◆ Task item:
The answer should consist solely of the lines from the first one below through the line containing "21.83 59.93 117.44", copied exactly.

◆ Data to use:
##########
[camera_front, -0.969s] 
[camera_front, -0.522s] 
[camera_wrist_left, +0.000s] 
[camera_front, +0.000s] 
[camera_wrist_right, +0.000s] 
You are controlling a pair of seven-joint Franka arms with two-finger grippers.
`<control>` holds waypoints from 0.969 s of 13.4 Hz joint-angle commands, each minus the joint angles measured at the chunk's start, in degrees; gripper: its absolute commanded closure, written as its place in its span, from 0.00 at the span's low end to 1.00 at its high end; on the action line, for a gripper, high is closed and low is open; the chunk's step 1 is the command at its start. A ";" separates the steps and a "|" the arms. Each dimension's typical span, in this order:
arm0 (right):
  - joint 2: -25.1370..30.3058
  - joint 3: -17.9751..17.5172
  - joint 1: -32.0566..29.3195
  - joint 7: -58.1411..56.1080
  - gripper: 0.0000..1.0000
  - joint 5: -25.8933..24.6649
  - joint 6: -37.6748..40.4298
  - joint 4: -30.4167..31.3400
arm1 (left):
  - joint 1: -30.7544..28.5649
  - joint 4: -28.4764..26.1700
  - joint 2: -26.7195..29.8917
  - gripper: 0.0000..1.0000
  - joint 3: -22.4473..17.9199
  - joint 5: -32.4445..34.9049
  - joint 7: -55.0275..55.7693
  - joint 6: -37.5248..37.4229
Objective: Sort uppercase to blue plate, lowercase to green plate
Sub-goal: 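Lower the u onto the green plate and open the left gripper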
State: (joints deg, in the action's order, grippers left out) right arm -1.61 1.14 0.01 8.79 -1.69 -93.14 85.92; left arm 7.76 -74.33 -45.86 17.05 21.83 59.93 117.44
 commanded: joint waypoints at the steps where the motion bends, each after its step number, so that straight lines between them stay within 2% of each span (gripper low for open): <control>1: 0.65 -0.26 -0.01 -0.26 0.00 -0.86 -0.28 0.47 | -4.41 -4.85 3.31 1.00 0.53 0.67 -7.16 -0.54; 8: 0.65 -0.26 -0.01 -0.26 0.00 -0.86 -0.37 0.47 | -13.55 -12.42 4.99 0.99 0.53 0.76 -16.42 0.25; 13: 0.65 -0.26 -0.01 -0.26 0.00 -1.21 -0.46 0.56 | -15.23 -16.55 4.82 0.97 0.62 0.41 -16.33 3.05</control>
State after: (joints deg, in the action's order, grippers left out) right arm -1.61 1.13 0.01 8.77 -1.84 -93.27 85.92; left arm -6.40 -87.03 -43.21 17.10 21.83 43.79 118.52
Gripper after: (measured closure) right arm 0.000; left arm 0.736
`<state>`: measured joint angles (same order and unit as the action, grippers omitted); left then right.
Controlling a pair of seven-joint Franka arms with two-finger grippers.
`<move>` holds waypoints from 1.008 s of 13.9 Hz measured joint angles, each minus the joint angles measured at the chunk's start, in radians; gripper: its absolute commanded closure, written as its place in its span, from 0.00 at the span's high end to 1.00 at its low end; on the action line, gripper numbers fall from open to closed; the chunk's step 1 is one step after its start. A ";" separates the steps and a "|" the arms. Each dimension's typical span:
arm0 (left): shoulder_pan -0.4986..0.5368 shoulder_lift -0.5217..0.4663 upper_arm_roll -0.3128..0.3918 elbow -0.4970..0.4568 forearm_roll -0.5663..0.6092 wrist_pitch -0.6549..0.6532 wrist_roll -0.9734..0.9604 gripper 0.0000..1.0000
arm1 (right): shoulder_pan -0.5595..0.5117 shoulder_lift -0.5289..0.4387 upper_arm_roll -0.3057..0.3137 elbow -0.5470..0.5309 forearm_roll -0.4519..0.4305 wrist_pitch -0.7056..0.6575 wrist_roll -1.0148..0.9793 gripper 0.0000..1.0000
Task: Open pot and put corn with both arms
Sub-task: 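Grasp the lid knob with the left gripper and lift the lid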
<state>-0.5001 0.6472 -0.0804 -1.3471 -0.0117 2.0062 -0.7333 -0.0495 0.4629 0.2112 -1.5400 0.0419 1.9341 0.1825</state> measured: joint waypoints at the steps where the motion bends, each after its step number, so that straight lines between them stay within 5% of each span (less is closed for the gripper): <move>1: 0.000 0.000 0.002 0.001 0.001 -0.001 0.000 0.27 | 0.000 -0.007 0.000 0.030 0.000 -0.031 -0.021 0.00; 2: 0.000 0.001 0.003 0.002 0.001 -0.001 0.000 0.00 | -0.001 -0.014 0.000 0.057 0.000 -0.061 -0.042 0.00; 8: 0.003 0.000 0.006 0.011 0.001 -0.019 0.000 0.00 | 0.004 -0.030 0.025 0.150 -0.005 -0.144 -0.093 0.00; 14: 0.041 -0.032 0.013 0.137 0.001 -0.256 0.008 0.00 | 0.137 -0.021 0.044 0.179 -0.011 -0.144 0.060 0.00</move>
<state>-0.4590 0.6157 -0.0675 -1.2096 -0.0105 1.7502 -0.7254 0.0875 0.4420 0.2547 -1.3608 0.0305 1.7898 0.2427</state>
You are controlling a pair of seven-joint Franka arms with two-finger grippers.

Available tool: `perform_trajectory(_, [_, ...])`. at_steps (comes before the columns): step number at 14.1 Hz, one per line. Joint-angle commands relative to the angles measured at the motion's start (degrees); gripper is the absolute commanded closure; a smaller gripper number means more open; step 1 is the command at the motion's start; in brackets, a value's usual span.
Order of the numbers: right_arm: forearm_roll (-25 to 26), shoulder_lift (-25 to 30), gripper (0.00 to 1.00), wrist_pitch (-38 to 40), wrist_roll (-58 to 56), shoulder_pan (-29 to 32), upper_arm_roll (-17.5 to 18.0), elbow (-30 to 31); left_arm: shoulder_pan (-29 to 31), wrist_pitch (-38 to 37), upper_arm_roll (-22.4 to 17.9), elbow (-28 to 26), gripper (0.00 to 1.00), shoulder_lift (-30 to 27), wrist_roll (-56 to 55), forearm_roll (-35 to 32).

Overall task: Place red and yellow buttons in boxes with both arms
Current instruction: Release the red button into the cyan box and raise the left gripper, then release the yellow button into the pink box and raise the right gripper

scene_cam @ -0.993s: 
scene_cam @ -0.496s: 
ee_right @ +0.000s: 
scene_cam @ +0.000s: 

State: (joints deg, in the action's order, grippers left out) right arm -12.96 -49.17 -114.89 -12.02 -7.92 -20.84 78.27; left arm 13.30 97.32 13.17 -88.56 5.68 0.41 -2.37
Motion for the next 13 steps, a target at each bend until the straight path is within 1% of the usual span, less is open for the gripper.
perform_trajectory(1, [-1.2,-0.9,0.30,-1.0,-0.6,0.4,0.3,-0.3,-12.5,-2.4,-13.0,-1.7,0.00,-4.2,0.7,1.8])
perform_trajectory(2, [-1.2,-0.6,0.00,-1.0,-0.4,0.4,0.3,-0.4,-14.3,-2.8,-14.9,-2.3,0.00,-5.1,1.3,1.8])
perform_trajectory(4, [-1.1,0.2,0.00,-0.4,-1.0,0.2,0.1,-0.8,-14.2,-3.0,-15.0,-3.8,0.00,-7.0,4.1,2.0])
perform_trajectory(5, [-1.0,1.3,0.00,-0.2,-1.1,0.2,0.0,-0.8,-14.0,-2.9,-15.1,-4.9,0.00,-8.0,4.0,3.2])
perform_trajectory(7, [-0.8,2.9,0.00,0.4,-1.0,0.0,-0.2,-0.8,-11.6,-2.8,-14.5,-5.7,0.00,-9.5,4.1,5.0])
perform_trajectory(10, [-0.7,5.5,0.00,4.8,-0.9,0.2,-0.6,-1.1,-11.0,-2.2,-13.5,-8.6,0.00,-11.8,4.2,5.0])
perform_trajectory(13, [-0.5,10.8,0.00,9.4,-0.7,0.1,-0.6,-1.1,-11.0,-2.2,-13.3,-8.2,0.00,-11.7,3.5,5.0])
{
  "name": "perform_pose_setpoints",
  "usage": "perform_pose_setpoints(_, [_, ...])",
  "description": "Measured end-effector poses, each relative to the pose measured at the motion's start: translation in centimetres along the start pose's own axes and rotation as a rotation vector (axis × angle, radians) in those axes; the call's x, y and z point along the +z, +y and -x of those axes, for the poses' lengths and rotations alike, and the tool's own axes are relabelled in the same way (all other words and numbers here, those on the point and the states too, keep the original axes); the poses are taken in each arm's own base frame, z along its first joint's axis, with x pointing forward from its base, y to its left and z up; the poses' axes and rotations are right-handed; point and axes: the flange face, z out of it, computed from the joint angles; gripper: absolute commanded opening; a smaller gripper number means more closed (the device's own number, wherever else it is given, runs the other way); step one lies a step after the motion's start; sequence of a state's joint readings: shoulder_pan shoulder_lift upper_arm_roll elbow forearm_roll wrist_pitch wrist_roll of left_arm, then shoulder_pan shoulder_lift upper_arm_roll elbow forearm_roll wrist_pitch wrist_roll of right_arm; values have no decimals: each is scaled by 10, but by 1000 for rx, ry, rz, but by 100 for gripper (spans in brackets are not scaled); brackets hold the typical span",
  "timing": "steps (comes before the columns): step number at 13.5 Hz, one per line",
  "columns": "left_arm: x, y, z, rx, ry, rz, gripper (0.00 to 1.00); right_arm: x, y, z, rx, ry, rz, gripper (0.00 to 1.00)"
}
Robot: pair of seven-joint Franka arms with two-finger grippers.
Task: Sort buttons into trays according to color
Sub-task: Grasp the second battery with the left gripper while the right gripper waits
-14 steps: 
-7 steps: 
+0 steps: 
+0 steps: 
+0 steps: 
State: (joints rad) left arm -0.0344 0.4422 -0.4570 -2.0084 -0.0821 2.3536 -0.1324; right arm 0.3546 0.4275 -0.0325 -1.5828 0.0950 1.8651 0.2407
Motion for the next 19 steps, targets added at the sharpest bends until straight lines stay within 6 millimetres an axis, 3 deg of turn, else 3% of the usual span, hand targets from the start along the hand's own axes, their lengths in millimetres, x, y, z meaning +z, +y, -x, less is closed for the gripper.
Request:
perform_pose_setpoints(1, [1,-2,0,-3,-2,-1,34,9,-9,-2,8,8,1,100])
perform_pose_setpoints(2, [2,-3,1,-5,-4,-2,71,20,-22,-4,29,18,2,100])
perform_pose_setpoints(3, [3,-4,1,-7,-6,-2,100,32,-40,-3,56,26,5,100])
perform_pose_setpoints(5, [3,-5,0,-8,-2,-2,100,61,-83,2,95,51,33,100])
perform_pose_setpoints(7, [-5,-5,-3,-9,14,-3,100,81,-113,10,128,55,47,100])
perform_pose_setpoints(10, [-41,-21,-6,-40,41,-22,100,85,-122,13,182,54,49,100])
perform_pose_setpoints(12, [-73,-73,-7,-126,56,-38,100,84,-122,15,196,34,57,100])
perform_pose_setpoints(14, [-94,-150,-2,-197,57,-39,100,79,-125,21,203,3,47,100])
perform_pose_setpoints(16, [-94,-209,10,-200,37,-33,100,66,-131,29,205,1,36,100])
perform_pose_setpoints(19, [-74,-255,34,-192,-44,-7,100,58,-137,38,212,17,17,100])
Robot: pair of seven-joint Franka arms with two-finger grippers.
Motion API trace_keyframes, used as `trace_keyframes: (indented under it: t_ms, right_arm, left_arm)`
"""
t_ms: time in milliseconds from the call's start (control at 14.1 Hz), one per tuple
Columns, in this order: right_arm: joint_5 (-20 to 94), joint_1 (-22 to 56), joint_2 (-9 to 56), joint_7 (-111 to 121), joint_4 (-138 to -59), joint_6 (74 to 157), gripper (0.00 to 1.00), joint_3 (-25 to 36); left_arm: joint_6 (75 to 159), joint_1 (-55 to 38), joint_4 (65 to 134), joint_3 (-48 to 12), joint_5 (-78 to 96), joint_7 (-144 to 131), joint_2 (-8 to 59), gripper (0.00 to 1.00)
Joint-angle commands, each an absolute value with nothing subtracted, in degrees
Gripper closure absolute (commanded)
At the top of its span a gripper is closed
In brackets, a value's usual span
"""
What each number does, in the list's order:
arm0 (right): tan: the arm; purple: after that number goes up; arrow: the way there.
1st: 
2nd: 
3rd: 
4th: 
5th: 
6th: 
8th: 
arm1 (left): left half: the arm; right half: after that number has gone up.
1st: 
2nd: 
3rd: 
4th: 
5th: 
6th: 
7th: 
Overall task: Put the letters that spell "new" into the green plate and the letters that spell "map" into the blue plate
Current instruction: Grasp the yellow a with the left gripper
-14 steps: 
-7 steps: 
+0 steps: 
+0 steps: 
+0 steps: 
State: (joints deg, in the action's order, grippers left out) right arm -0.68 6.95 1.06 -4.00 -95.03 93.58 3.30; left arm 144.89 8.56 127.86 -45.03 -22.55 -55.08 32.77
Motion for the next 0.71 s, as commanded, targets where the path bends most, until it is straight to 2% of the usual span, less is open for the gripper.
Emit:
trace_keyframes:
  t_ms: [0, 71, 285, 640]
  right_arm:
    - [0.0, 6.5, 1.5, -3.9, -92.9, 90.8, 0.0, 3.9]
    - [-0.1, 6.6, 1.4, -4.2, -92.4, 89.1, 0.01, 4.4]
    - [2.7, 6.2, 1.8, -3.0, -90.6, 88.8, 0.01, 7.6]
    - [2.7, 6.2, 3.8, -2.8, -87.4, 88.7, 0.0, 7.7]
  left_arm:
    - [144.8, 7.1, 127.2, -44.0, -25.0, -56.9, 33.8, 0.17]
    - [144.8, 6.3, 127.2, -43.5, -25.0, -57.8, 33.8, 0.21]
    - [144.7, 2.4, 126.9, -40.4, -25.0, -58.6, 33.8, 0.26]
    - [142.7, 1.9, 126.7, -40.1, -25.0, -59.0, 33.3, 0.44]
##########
◆ Response to this exercise:
[camera_front, -0.969s] 
[camera_front, -0.522s] 
[camera_wrist_left, +0.000s] 
[camera_front, +0.000s] 
[camera_wrist_right, +0.000s] 
You are controlling a pair of seven-joint Franka arms with two-finger grippers.
`<control>` holds waypoints from 0.969 s of 13.4 Hz joint-angle commands, each minus the joint angles measured at the chunk's start, in degrees; gripper: its absolute commanded closure, written as its place in its span, from 0.00 at the span's low end to 1.00 at its high end; on the action line, for a gripper, high is closed and low is open; the chunk's step 1 is the command at its start. A ";" separates the steps and a "|" the arms. Each dimension's typical span, in this order:
arm0 (right):
  - joint 2: -25.1370..30.3058
  - joint 3: -17.9751..17.5172
  - joint 1: -32.0566..29.3195
  - joint 7: -58.1411..56.1080
  - gripper: 0.0000..1.0000
  - joint 5: -25.8933..24.6649
  - joint 6: -37.6748..40.4298
  - joint 4: -30.4167..31.3400
arm1 (left):
  - joint 1: -30.7544..28.5649
  - joint 4: -28.4764..26.1700
  - joint 2: -26.7195..29.8917
  - gripper: 0.0000..1.0000
  - joint 3: -22.4473..17.9199
  - joint 5: -32.4445..34.9049
  - joint 7: -55.0275..55.7693
  - joint 6: -37.5248..37.4229
Objective: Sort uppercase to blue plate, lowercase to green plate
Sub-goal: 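Lower the u onto the green plate and open the left gripper
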State: (joints deg, in the action's order, grippers left out) right arm -1.61 1.14 0.01 8.79 -1.69 -93.14 85.92; left arm 7.76 -74.33 -45.86 17.05 21.83 59.93 117.44

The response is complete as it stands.